> [What the task asks]: Would you reproduce the whole listing below without altering a single word?

> [Information shown]:
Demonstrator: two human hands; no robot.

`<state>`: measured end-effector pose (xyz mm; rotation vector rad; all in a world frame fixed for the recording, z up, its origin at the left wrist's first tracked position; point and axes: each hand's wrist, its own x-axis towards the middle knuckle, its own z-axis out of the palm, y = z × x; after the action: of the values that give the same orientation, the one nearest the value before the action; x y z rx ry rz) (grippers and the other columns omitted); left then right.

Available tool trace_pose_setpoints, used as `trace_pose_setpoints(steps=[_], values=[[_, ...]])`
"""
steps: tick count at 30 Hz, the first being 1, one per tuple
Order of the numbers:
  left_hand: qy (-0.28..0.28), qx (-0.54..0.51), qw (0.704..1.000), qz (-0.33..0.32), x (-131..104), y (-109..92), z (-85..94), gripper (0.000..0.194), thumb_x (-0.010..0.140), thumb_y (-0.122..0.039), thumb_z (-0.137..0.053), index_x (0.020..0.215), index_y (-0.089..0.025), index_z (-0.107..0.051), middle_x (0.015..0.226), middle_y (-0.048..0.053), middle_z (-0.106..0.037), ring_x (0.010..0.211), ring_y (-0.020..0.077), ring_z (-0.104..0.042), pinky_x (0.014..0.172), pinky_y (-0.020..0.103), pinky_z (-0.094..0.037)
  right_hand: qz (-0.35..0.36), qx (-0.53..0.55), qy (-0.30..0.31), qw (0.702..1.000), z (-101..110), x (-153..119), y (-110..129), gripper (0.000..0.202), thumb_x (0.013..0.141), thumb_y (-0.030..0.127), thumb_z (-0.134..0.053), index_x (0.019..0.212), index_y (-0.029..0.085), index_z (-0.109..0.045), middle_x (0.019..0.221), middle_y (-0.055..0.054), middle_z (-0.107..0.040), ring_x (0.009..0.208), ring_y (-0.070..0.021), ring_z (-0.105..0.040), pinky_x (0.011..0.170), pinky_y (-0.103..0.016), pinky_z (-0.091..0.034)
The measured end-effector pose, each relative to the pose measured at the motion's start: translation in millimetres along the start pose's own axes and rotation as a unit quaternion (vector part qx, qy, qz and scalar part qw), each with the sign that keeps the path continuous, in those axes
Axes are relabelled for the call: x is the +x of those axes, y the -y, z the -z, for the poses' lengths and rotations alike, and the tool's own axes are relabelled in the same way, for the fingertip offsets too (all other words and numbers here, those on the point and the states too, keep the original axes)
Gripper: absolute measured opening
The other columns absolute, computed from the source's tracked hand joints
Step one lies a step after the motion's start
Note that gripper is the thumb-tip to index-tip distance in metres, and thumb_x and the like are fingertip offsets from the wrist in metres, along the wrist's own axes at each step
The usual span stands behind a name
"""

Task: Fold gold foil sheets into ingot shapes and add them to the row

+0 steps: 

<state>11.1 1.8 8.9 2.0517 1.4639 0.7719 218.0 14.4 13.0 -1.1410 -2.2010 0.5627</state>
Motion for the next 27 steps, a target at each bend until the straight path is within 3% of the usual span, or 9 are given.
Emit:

> [Result of this exercise]:
Demonstrator: two human hands; no robot.

`<state>`: measured end-effector pose (xyz mm; rotation vector rad; all in a world frame fixed for the recording, z up, its origin at the left wrist's first tracked position; point and axes: each hand's wrist, its own x-axis towards the middle knuckle, its own z-axis out of the palm, y = z × x; after the action: of the values that give the same orientation, the one nearest the value before the action; x y z rx ry rz) (grippers and the other columns omitted); left then right.

Available tool trace_pose_setpoints, used as `trace_pose_setpoints(steps=[_], values=[[_, ...]])`
"""
steps: tick count at 30 Hz, the first being 1, one per tuple
Order of the numbers:
  left_hand: qy (-0.28..0.28), qx (-0.54..0.51), qw (0.704..1.000), qz (-0.33..0.32), x (-131..104), y (-109..92), z (-85..94), gripper (0.000..0.194), thumb_x (-0.010..0.140), thumb_y (-0.122..0.039), thumb_z (-0.137..0.053), index_x (0.020..0.215), index_y (-0.089..0.025), index_z (-0.107..0.051), middle_x (0.015..0.226), middle_y (-0.048..0.053), middle_z (-0.106..0.037), ring_x (0.010..0.211), ring_y (-0.020..0.077), ring_z (-0.104..0.042), pinky_x (0.014..0.172), pinky_y (-0.020..0.103), pinky_z (-0.094..0.037)
  right_hand: qz (-0.35..0.36), qx (-0.53..0.55), qy (-0.30..0.31), qw (0.702..1.000), z (-101..110), x (-153..119), y (-110..129), gripper (0.000..0.202), thumb_x (0.013..0.141), thumb_y (-0.030..0.127), thumb_z (-0.134..0.053), index_x (0.019..0.212), index_y (-0.029..0.085), index_z (-0.109..0.045), middle_x (0.019..0.221), middle_y (-0.055..0.054), middle_z (-0.107..0.040), ring_x (0.009..0.208), ring_y (-0.070..0.021), ring_z (-0.105..0.040), pinky_x (0.011..0.170), pinky_y (-0.103..0.016), pinky_z (-0.091..0.034)
The measured end-effector pose, each relative to the pose measured at the motion's start: translation in millimetres along the start pose's own axes and rotation as a unit quaternion (vector part qx, qy, qz and scalar part qw), each with the sign that keeps the path continuous, in those axes
Axes are relabelled for the call: x is the +x of those axes, y the -y, z the -z, for the poses' lengths and rotations alike, and the tool's own axes are relabelled in the same way, for the fingertip offsets too (all other words and numbers here, those on the point and the states too, keep the original axes)
Gripper: absolute measured opening
The other columns absolute, computed from the source's tracked hand joints
Step one lies a step after the motion's start
Note that gripper is the thumb-tip to index-tip distance in metres, and thumb_x and the like are fingertip offsets from the wrist in metres, along the wrist's own axes at each step
The usual span stands behind a name
"""

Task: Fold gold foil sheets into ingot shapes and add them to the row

+0 steps: 

<state>11.1 1.8 8.9 2.0517 1.4639 0.7719 218.0 14.4 13.0 -1.1410 -2.2010 0.5627</state>
Motion for the next 27 steps, a target at each bend until the straight path is within 3% of the usual span, or 9 are given.
Emit:

The exercise is done now.